There's no fix for Android's Stagefright hack -- Google's patch won't protect you

Think that Google's patch against the Android Stagefright hack will protect you? It won't.

An estimated 950 million Android devices are vulnerable to the Stagefright hack, although Google claims only 10% of that number are vulnerable. But even that number --- 95 million --- is pretty significant.

In the hack, an attacker sends a multimedia messaging service (MMS) message carrying a malicious payload to an Android device. The attacker can then gain access to the system. In some instances, the message doesn't even have to be opened to open the  system to an attack.
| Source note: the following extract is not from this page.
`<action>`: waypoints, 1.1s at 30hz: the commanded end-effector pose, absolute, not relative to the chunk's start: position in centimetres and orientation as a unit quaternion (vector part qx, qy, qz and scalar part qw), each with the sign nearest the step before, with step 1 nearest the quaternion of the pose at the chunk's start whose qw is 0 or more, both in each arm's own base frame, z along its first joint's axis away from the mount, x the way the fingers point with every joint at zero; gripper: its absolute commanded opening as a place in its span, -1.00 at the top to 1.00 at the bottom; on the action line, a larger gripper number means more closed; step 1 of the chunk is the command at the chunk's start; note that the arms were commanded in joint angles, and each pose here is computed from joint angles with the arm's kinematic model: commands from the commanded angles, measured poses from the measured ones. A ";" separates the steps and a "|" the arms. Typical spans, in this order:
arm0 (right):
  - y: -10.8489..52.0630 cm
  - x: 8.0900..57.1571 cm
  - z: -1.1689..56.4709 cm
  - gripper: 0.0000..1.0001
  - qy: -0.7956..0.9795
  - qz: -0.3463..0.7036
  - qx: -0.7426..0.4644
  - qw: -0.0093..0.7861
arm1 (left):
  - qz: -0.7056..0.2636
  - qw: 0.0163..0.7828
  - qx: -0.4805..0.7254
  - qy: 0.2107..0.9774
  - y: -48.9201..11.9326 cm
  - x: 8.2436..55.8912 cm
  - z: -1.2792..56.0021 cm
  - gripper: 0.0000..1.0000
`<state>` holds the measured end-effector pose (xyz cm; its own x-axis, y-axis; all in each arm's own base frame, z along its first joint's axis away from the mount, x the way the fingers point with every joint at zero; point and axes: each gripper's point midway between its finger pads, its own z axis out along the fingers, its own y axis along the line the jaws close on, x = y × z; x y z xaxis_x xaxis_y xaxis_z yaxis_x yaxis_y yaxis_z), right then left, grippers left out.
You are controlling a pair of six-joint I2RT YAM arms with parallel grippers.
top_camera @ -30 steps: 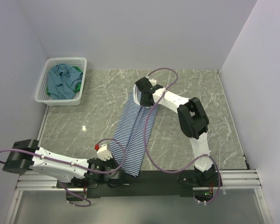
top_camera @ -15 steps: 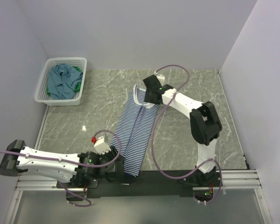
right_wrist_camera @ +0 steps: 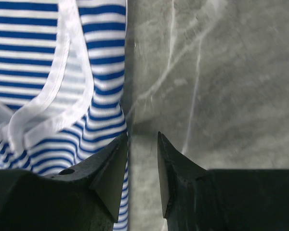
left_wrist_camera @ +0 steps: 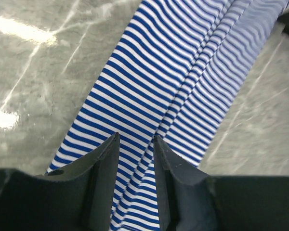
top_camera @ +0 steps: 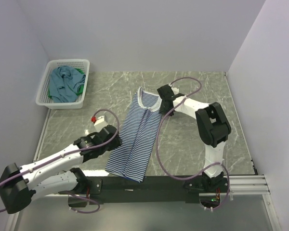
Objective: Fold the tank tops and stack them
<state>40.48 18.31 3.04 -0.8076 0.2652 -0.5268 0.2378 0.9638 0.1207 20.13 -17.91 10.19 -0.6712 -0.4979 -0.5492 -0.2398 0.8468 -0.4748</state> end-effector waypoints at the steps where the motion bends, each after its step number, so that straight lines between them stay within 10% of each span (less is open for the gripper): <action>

Google built a patch to close the hole, and has begun delivering it to devices and to device manufacturers. But there's a big problem with it: It doesn't work. So claims Exodus Intelligence. In its blog, the security company warns:

The patch is 4 lines of code and was (presumably) reviewed by Google engineers prior to shipping. The public at large believes the current patch protects them when it in fact does not.

The Stagefright hole was discovered by the mobile security firm Zimperium. Zimperium also created a free Stagefright detector app so people could see whether their systems are vulnerable. But Exodus Intelligence says that if devices use Google's faulty patch, the detector will tell people that their devices are safe, even though they aren't safe.
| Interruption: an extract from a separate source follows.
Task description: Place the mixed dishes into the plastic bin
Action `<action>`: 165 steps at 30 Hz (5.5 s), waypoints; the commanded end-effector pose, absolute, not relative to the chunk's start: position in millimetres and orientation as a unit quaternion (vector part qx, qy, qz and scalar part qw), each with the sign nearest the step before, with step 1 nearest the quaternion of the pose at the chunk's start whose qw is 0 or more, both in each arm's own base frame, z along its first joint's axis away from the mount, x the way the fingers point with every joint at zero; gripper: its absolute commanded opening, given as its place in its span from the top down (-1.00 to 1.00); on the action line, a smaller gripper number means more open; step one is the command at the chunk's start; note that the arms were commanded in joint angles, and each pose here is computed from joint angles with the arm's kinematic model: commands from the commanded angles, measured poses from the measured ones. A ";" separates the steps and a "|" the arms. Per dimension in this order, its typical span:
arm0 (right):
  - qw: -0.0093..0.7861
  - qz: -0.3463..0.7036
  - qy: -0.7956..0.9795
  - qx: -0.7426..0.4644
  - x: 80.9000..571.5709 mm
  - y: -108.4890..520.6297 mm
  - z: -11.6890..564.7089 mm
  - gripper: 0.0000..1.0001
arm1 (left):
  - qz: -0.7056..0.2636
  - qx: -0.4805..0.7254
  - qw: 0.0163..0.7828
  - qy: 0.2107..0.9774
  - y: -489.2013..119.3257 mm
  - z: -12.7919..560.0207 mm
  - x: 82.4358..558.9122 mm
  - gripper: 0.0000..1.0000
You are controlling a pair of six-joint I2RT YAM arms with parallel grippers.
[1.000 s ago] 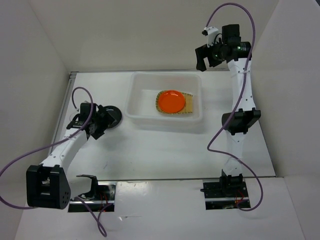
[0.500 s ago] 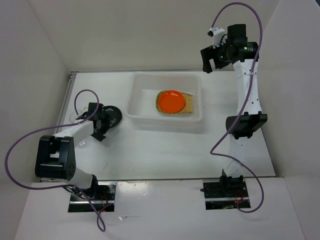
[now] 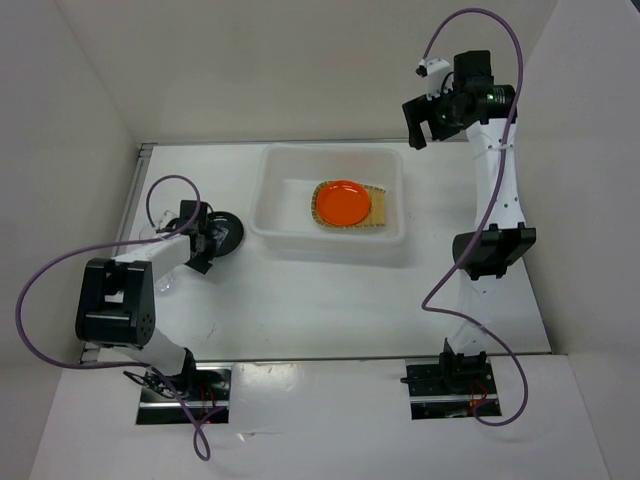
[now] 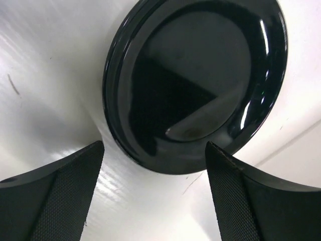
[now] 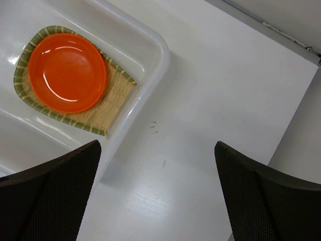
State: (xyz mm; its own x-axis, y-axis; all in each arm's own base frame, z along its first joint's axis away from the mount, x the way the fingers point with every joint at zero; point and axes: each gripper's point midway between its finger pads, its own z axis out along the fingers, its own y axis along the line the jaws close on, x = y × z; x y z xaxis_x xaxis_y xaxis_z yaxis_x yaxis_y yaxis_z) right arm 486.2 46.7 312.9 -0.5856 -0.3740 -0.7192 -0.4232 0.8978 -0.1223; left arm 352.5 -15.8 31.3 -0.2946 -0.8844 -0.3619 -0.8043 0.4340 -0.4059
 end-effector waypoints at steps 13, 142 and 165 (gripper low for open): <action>0.414 -0.003 0.886 -0.211 459.4 33.7 343.6 -0.97 | -0.060 -0.542 0.264 0.796 -11.4 9.3 365.8 -0.32; 0.384 0.020 0.886 -0.261 381.9 60.9 340.2 -0.97 | -0.350 -0.159 0.266 0.884 -292.6 170.2 508.8 -0.44; 0.322 0.139 0.883 -0.312 354.5 98.3 294.6 -0.97 | -0.098 -0.320 0.419 0.844 27.4 295.3 324.9 -0.65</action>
Exodus says that it's working with Zimperium to fix the detector. But it says that Google, so far, hasn't responded. The security firm ESET says, though, that its free ESET Stagefright Detector will detect Stagefright in all devices running Android 4.0 or greater. You can download it here.

There is something you can do to help protect yourself, disable auto-fetching of MMS on your Android device. You'll have to disable it two places, Google Hangouts and Messages. To disable it in Google Hangouts, first open Hangouts. Then tap Options-->Settings-->SMS. In the General section, look if you have SMS enabled. If you do, go to Advanced and uncheck the box next to Auto Retrieve SMS. That disables auto-fetching in Google Hangouts.

Next open Messages. Tap More-->Settings-->More Settings-->Multimedia Messages. Turn off Auto Retrieve. That disables auto-fetching in Messages.